Ted Hughes said he liked all of Philip Larkin’s poems (which was generous of him, considering the rubbishing he himself got from Larkin) and he liked him the more the sadder he got. I guess he may have particularly liked this one then, which has the core of desolation that one finds at the heart of so many Larkin poems, and expresses a sense of alienation and aloneness that strikes me as typically if by no means exclusively mid-twentieth century.
Talking in Bed
Talking in bed ought to be easiest,
Lying together there goes back so far,
An emblem of two people being honest.
Yet more and more time passes silently.
Outside, the wind’s incomplete unrest
Builds and disperses clouds about the sky,
And dark towns heap up on the horizon.
None of this cares for us. Nothing shows why
At this unique distance from isolation
It becomes still more difficult to find
Words at once true and kind,
Or not untrue and not unkind.
Philip Larkin
I read a comment that the three-line stanzas hint at a third person in the relationship, who prevents the “two people being honest”.
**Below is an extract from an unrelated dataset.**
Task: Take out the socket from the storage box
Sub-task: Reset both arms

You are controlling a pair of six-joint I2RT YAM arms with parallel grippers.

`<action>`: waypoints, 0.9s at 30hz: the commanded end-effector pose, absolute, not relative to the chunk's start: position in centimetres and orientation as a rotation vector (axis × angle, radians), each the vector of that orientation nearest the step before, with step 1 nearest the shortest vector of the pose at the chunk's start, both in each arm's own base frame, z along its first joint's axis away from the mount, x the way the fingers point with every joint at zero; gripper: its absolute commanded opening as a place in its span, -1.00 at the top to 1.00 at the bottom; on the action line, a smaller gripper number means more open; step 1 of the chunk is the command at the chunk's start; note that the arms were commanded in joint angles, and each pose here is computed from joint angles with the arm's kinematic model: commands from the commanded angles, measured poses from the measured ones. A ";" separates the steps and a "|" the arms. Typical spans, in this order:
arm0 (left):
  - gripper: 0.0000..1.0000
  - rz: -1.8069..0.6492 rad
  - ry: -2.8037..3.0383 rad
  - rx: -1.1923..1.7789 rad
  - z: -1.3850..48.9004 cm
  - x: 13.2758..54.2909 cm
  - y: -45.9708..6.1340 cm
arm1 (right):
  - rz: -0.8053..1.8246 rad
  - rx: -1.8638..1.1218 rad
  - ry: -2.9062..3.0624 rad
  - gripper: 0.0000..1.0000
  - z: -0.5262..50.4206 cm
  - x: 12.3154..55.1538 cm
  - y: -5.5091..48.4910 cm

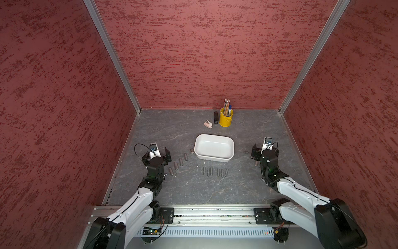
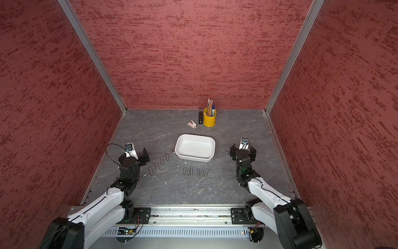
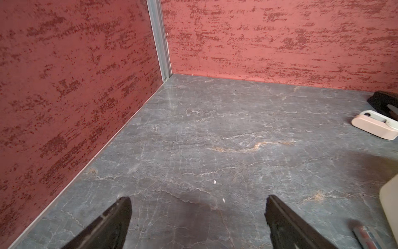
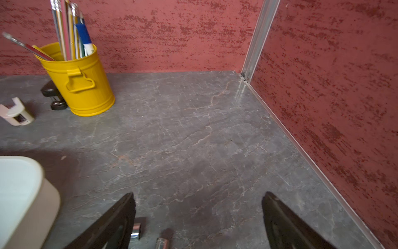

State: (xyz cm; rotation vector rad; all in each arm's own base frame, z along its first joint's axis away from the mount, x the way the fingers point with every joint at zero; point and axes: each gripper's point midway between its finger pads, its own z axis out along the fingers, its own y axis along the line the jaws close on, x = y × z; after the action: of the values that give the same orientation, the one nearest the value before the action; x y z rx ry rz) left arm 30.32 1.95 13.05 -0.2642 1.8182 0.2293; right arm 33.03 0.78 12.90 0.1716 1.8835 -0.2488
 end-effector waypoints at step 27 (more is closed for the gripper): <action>-0.99 -0.064 1.827 -0.066 11.5 40.2 0.6 | -0.058 0.113 1.786 -0.97 11.9 40.2 -0.9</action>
State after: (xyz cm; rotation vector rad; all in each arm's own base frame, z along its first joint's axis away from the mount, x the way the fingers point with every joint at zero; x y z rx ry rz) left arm 40.37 1.23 12.07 -0.0800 1.7943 -0.0190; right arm 40.28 -1.48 12.28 0.1261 1.7714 -0.1063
Well, possibly – we know Larkin at certain periods of his life was invested in more than one relationship – but I think the poem can stand perfectly well without that biographical detail, though it would not be true of everyone of course: I’m sure that for many couples talking in bed is indeed easiest. Larkin is not necessarily the best guide to human relationships, any more than Hardy was, but then that’s not necessarily what we ask of a poet!
“At this unique distance from isolation” – at what should be this unique distance from isolation? The speaker is in a dark place but (as elsewhere in Larkin’s poetry) he has the consolation of finding tough, precise, startling words to describe the darkness?